2. `data/devices.pkl`: A pickle file with a pandas.DataFrame of normalized weather variables: `dwpt` is Dew Point (related to moisture), `rhum` is relative humidity, `temp` is temperature, `wdir` is wind direction, `wspd` is wind speed.
3. `data/price.pkl`: A pickle file with a pandas.Series with electricity day-ahead prices in GBP/MWh.


### **Tasks and grading**

Your assignment is divided into 5 subtasks: (1) Data preparation, (2) Data exploration, (3) Model training, (4) Model explanation and (5) Reflections. In total, 10 points can be earned in this assignment. The weight per subtask is indicated below. 
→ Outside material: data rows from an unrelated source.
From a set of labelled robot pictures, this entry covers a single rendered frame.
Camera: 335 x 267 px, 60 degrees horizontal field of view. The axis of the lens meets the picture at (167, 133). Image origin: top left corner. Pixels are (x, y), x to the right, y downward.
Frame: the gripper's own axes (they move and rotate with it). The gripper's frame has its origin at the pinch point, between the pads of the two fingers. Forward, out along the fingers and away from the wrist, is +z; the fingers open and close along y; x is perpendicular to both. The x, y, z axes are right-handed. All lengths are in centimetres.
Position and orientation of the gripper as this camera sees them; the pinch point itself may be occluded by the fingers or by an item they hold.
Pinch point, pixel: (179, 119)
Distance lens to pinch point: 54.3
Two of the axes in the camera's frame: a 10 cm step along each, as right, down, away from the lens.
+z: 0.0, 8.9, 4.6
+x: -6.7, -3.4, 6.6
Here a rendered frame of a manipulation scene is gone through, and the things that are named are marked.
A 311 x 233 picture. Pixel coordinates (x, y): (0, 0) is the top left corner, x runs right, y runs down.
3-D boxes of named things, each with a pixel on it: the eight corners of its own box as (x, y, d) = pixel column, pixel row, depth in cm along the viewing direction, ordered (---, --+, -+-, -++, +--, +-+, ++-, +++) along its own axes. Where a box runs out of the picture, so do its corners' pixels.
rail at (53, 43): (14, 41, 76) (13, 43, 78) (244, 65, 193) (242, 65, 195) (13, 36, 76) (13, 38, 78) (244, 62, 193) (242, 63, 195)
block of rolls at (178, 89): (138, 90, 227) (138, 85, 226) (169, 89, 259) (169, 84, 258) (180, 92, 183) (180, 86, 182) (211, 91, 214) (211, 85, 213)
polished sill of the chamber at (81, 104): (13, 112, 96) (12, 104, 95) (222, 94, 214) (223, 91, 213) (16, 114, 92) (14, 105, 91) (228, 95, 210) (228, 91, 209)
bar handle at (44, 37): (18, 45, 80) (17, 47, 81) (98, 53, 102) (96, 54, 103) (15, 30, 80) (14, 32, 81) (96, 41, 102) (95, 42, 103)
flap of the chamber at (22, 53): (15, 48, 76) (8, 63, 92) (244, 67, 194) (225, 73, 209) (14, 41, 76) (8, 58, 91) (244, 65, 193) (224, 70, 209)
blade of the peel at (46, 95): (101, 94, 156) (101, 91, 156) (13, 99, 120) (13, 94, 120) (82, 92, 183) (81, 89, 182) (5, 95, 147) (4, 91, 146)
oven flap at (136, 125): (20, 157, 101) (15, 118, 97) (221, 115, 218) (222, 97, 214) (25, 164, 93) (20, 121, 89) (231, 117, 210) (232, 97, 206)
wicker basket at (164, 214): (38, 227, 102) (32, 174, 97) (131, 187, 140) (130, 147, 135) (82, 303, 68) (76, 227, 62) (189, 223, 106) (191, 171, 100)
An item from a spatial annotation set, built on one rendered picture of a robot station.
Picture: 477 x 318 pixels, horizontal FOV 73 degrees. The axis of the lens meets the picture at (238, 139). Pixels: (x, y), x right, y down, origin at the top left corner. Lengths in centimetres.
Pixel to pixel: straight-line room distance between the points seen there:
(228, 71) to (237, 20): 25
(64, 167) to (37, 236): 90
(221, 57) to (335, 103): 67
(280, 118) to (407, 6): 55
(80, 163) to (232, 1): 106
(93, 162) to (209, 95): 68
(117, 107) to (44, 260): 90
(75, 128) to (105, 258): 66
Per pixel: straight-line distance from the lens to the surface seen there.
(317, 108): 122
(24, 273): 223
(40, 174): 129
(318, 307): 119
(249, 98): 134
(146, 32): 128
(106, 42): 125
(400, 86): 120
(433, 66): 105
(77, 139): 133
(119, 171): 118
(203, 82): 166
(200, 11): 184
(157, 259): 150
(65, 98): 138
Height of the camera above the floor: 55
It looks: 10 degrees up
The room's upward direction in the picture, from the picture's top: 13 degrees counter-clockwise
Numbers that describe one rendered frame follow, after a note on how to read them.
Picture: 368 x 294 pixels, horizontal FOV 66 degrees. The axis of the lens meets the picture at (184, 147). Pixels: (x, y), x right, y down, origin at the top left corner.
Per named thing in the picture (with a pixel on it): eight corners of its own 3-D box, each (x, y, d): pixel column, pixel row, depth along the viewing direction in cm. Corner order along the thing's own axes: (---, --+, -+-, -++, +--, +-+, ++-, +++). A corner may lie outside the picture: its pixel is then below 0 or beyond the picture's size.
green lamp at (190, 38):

1. **Data preparation** [1.0 pnt]<br>

2. **Data exploration** [2.0 pnt]<br>
    
3. **Model training** [2.0 pnt]<br>
    
4. **Model explanation** [3.0 pnt]<br>

5. **Reflections** [2.0 pnt]<br>

### **Submission**
- The deadline for this assignment is **Monday 18/12/2023 23:59** 
- Use **Python 3.10 or above**
- You have to submit your work in zip file with the ipynb **(fully executed)**

### Data preparation

In [None]:
# Load 'data/devices.pkl', 'data/weather.pkl' and 'data/price.pkl'.
# Weather is the same as in the lab session.
# Devices contains Wh consumed by given devices at each timestamp.
# Price contains electricity prices for each timestamp.

In [None]:
# Add a colum "Load" to devices as the sum of all appliances consumption

In [None]:
# Merge all the datasets in one dataframe

In [None]:
# Consider zeros in temperature ("temp" column) as NAs, and interpolate the resulting missing values linearly

### Data exploration

In [None]:
# Plot NAs count per day over the whole time range. Are there any evident missing periods?
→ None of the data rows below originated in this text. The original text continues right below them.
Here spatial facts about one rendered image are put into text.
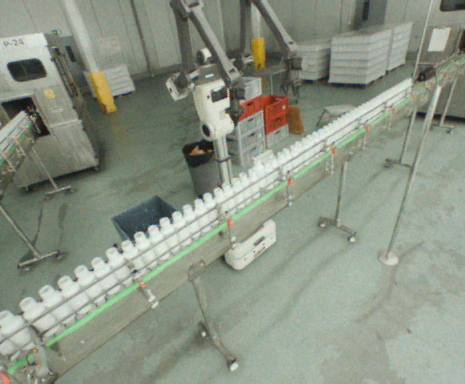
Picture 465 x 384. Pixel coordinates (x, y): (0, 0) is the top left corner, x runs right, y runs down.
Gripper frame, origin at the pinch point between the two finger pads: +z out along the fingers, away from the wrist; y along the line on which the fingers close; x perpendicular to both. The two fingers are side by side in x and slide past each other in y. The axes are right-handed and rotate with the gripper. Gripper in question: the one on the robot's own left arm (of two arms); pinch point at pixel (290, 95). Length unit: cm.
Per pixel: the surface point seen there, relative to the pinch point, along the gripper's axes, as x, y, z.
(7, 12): -22, 1184, -166
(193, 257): 100, -20, 46
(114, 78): -194, 896, 71
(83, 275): 140, -16, 24
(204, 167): -5, 127, 92
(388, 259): -45, -64, 139
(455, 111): -388, -21, 123
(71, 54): -159, 1180, -15
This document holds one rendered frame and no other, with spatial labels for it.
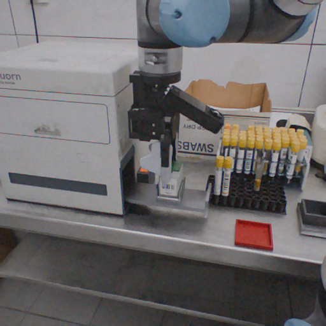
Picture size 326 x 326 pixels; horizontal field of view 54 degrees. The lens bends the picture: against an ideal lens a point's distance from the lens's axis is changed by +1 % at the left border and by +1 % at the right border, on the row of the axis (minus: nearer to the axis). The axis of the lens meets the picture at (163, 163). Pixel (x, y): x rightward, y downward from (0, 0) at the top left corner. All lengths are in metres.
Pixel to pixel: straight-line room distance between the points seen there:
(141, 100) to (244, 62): 0.64
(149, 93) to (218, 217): 0.29
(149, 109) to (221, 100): 0.57
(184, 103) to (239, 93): 0.57
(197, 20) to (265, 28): 0.11
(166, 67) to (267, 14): 0.16
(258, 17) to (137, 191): 0.40
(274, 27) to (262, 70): 0.68
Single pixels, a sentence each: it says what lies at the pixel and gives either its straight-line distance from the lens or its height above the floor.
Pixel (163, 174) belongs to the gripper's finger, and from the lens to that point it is 0.59.
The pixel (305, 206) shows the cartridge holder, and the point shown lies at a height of 0.91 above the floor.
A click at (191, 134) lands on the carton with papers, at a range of 0.87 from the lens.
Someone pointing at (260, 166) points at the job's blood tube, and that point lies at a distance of 0.71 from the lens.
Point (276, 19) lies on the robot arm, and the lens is 0.48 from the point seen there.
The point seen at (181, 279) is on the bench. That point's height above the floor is 0.27.
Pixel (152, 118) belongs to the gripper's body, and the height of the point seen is 1.09.
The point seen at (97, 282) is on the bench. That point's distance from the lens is 1.38.
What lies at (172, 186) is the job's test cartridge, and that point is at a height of 0.95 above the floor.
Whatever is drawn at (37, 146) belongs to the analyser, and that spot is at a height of 1.02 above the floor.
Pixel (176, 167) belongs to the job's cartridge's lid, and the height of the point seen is 0.98.
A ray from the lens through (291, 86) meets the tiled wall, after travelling 1.19.
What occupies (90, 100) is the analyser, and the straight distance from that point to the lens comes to 0.58.
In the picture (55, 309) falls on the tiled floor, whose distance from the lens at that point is 1.69.
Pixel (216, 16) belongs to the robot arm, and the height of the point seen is 1.26.
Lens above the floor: 1.29
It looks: 28 degrees down
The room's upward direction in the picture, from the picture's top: straight up
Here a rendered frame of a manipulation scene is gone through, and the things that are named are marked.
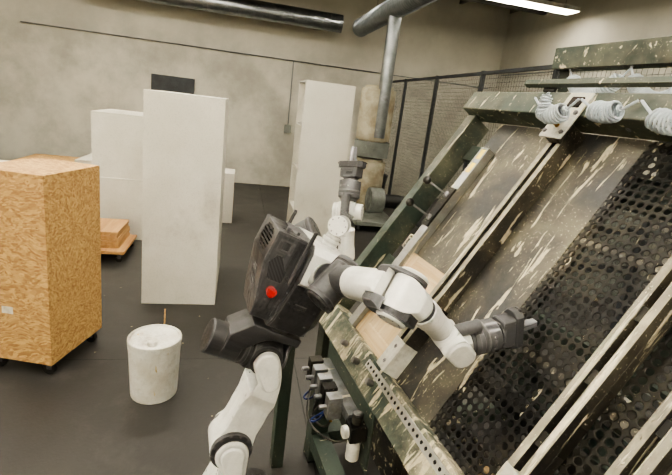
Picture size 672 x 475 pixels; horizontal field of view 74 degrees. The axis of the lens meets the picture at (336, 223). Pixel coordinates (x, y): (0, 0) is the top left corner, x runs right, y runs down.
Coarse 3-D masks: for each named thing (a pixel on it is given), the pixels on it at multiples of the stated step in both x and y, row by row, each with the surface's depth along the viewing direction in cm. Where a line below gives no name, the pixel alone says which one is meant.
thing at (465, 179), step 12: (492, 156) 189; (480, 168) 189; (456, 180) 193; (468, 180) 189; (456, 192) 189; (444, 216) 190; (420, 228) 193; (432, 228) 190; (420, 240) 190; (408, 252) 190; (396, 264) 191; (360, 312) 191
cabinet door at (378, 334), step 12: (408, 264) 188; (420, 264) 182; (432, 276) 172; (432, 288) 169; (372, 312) 188; (360, 324) 190; (372, 324) 184; (384, 324) 178; (372, 336) 179; (384, 336) 174; (372, 348) 175; (384, 348) 170
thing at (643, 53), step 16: (560, 48) 217; (576, 48) 208; (592, 48) 200; (608, 48) 192; (624, 48) 185; (640, 48) 179; (656, 48) 173; (560, 64) 216; (576, 64) 208; (592, 64) 199; (608, 64) 192; (624, 64) 185; (640, 64) 179; (656, 64) 174
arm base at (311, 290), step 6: (336, 258) 131; (342, 258) 127; (348, 258) 127; (330, 264) 133; (348, 264) 126; (354, 264) 126; (324, 270) 132; (318, 276) 131; (312, 282) 130; (306, 288) 131; (312, 288) 123; (312, 294) 123; (318, 294) 121; (312, 300) 127; (318, 300) 122; (324, 300) 121; (318, 306) 127; (324, 306) 122; (330, 306) 122; (330, 312) 125
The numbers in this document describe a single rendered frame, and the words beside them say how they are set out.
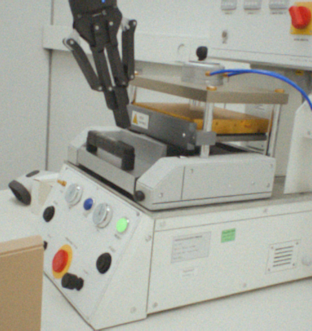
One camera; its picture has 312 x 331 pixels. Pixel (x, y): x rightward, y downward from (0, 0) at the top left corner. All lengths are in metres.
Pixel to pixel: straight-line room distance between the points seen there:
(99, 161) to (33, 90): 1.53
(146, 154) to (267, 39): 0.33
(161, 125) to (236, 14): 0.33
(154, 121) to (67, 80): 1.44
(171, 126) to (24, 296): 0.65
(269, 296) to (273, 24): 0.50
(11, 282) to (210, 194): 0.61
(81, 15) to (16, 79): 1.56
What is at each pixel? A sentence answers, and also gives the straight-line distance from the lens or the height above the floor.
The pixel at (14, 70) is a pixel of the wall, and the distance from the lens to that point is 2.37.
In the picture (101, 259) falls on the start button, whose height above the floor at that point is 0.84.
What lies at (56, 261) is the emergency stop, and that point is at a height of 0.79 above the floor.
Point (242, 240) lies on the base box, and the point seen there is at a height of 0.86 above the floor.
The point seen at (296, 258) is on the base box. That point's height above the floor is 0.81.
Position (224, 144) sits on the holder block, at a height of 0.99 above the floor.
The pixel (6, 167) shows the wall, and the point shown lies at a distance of 2.43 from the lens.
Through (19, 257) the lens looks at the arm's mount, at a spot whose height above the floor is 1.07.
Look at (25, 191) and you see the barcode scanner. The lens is 1.31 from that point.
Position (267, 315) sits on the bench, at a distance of 0.91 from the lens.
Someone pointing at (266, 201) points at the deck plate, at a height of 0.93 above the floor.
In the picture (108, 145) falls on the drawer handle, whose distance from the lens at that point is 0.87.
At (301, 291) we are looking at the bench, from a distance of 1.02.
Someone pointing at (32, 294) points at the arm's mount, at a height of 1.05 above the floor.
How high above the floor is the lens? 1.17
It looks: 14 degrees down
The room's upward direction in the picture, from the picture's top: 5 degrees clockwise
# Hint: use isna(), groupby(), index.date and sum()

In [None]:
# In 1 year, from 2014-03-10 to 2015-03-09, which appliance cumulatively consumed the most energy?

In [None]:
# Which appliance was turned on for the highest number of hours (i.e. consumption > 1Wh)?

In [None]:
# Which appliance consumes per hour the highest?

In [None]:
# Plot the fraction of days (y-axis) in the given year by which each appliance (color) is used for each hour (x-axis)

### Model training

In [None]:
# Prepare train and test datasets with the following characteristics:
# Train data period: from 2014-03-10 to 2015-03-09
# Test data period: 2015-03-10
# y feature: usage of television (i.e. consumption > 1)
# X features:
# - hour (int)
# - weekday (int)
# - weather variables
# - usage 24h before (1 if television was used at the same hour the day before)
# - activity 24h before (1 if any appliance was used at the same hour the day before)
# - usage yesterday (1 if television was used at least 1 hour during the whole day before)
# - price
# Drop NAs

# Hint for computing "usage yesterday": group usage by date, take the max, shift, then reindex to hourly using forward fill 

In [None]:
# Train a Random Forest Classifier according to the directions given above.

In [None]:
# Plot the test vs the predicted Usage

### Model explanation

In [None]:
# Compute the SHAP values for the 24 hours of the test dataset

In [None]:
# Plot the SHAP values for each feature and test sample

In [None]:
# What are the 3 most predictive features?

In [None]:
# Explain the 14:00 and 20:00 prediction of the test day. How could you interpret the difference?

In [None]:
# In what hours is the expected probability of watching television highest, across the train dataset? 

In [None]:
# Compare the partial dependence plot of expected probability of watching television (y-axis) by hour (x-axis) with
# a scatter plot of SHAP values (y-axis) for the 24 hours test samples, by hour (x-axis).
# Comment on their similarity/difference.

# Hint: use shap.plots.scatter for the latter

In [None]:
# What is the expected probability of watching television given the electricity price throughout the train dataset?
# How could one interpret this relationship?

### Reflections

In [None]:
# What strategies could you use to improve the accuracy of predicting TV usage? What are the implications for interpretability?

In [None]:
# What could be the benefits to a user of a XAI-informed model for predicting appliances usage? What could be the risks?